● **Prompt**: Take the listing below and print exactly the lines starting at the line containing "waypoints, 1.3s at" and ending at the line containing "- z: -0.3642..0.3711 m", both ends included, and no others.

______________________________

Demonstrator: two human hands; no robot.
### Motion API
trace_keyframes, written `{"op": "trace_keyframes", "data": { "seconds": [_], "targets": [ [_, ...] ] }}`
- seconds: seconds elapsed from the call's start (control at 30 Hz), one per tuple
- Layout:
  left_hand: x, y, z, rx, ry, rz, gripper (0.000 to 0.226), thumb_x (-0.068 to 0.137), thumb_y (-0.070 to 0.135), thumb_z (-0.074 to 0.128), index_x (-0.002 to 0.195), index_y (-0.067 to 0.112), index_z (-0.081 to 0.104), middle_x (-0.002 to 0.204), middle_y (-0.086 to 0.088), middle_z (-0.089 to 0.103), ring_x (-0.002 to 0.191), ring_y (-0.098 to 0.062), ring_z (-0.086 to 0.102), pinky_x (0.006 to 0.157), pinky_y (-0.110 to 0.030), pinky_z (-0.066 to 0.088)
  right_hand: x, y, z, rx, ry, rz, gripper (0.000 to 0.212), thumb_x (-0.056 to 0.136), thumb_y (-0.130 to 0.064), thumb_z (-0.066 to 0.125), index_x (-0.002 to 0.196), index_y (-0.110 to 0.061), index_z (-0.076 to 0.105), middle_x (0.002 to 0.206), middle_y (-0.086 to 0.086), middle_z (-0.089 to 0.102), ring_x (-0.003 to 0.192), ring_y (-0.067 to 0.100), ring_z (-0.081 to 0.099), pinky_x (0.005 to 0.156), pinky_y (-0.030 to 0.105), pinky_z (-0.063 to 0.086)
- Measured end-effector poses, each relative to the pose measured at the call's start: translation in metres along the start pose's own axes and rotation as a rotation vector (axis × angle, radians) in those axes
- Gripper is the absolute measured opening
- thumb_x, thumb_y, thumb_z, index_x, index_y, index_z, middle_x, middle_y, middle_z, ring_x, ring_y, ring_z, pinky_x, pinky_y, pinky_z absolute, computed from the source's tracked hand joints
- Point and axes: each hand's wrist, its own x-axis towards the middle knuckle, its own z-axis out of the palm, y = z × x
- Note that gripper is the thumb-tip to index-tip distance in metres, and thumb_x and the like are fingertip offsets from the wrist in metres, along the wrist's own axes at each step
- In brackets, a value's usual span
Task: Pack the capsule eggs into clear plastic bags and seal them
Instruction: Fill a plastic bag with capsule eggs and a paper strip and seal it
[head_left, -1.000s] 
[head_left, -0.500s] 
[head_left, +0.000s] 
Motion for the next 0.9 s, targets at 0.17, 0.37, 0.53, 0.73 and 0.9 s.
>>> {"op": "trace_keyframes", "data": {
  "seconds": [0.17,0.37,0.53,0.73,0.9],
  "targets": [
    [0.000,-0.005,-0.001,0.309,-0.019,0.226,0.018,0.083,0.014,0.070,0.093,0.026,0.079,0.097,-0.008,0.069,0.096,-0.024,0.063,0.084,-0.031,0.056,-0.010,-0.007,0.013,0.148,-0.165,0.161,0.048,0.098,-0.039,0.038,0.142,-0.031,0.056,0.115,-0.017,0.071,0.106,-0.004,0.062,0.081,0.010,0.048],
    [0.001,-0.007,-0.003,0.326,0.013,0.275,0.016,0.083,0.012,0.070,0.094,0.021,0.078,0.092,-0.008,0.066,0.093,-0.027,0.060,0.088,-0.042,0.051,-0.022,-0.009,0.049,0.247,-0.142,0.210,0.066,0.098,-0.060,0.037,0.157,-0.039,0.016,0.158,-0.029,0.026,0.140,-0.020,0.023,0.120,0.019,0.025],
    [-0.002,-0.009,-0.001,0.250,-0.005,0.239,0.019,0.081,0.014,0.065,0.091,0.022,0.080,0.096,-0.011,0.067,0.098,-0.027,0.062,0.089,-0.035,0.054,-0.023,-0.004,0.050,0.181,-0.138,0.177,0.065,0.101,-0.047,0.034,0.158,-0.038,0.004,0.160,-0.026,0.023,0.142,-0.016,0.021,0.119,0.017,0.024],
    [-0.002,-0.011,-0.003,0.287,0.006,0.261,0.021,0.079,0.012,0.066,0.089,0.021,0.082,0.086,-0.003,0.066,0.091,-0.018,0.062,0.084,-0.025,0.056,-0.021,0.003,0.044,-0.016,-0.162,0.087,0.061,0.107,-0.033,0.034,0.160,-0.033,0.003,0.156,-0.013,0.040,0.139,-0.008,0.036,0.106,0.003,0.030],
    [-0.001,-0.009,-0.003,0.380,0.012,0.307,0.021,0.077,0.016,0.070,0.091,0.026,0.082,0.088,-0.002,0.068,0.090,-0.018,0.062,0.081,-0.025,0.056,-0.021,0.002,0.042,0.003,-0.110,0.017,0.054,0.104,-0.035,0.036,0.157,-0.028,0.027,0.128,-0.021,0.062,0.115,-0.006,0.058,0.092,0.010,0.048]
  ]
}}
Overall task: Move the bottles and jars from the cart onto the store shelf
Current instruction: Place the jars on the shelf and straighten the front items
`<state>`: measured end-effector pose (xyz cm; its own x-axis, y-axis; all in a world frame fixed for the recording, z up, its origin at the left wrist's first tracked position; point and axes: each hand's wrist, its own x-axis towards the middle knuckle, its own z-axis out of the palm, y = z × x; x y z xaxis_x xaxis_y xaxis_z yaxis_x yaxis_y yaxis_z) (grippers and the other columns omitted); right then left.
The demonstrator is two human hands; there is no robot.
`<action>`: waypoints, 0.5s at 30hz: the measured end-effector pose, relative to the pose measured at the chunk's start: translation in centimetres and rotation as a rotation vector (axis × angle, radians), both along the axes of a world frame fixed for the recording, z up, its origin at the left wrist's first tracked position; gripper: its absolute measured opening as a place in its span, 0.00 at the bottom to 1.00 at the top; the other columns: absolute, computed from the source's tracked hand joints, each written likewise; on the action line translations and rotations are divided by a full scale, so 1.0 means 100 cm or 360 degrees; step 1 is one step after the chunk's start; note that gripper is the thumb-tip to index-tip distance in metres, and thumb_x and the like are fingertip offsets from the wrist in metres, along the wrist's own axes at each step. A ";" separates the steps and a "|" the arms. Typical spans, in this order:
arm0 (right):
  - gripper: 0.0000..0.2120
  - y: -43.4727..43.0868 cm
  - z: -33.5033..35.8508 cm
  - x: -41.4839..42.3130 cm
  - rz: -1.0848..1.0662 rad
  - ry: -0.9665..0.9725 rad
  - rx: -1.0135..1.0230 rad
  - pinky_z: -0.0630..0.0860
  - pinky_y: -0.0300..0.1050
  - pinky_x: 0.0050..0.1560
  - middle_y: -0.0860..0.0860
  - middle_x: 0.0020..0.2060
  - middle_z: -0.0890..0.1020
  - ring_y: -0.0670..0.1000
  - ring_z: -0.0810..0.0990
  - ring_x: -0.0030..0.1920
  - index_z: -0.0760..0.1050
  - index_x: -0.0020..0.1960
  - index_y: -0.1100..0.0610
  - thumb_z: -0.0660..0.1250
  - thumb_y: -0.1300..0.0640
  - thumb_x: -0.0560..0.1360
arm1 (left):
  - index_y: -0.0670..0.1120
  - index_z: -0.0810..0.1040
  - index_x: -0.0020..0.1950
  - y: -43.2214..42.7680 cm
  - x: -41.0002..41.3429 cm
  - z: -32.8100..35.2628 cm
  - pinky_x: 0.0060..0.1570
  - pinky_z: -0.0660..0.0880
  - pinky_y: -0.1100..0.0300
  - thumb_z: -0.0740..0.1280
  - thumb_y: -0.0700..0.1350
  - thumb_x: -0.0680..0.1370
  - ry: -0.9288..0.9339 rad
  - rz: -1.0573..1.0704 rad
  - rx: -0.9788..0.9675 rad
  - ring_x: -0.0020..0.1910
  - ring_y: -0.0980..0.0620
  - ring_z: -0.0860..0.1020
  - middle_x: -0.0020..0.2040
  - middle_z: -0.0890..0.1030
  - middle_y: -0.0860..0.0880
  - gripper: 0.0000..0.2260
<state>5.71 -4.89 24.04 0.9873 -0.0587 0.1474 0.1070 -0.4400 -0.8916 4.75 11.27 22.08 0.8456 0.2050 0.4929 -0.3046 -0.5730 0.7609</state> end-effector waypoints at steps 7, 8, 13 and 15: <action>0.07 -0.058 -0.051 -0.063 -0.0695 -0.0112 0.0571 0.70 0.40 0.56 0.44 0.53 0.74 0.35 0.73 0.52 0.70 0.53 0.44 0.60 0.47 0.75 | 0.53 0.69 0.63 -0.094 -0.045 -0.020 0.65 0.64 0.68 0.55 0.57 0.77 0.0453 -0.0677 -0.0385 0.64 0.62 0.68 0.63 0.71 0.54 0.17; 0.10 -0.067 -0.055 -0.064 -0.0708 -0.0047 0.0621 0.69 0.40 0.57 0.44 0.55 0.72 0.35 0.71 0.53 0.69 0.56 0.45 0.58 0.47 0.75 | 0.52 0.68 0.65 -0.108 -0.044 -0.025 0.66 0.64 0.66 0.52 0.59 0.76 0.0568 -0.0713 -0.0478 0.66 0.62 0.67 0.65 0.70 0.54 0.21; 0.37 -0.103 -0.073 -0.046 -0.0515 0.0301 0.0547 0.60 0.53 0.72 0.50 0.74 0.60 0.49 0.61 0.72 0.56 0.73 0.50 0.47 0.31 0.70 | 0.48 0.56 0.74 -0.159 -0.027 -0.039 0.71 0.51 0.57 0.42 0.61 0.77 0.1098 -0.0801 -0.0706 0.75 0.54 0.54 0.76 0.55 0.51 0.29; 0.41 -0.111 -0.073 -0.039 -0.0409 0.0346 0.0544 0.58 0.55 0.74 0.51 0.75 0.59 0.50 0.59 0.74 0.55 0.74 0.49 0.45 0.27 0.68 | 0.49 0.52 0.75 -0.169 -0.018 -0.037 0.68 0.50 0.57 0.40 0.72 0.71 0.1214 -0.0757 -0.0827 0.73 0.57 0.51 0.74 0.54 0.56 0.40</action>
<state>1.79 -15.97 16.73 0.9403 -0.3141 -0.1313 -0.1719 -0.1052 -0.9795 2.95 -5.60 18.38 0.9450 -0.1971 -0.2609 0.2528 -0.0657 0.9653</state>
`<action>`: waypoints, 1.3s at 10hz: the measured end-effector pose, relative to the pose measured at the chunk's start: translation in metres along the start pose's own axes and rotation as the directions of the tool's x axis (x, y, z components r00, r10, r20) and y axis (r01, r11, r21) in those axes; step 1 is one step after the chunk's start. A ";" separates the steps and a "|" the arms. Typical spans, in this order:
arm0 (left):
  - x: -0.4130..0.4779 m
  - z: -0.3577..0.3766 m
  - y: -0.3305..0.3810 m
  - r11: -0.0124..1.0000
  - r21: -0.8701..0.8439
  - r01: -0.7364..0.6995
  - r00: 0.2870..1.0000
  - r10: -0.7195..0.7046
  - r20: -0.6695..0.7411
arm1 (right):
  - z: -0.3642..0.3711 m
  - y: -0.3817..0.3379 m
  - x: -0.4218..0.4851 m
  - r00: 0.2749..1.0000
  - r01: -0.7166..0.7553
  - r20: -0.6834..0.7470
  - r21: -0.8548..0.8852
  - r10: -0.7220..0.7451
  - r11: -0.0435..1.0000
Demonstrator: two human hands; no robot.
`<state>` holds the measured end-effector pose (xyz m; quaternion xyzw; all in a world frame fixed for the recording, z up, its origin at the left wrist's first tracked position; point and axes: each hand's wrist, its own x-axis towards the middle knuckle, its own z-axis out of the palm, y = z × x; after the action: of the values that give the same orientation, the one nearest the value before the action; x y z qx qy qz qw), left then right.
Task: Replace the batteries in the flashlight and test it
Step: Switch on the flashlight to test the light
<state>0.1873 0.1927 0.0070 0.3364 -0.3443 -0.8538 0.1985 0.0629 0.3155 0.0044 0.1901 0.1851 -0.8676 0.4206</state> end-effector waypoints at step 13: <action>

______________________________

● **Response below**:
`<action>`: waypoints, 1.3s at 10hz: the measured end-effector pose, relative to the pose measured at the chunk's start: translation in metres along the start pose's own axes and rotation as the directions of the tool's x axis (x, y, z components r00, r10, r20) and y axis (r01, r11, r21) in those axes; step 1 is one step after the chunk's start. A ";" separates the steps and a "|" the arms. Typical spans, in this order:
arm0 (left):
  - x: -0.4130..0.4779 m
  - z: -0.3577..0.3766 m
  - y: -0.3305..0.3810 m
  - r11: -0.0124..1.0000
  - r21: -0.8701..0.8439
  - r01: -0.7364..0.6995
  - r00: 0.2870..1.0000
  - r10: -0.7195..0.7046
  - r20: -0.6695..0.7411
arm1 (right):
  - z: -0.3642..0.3711 m

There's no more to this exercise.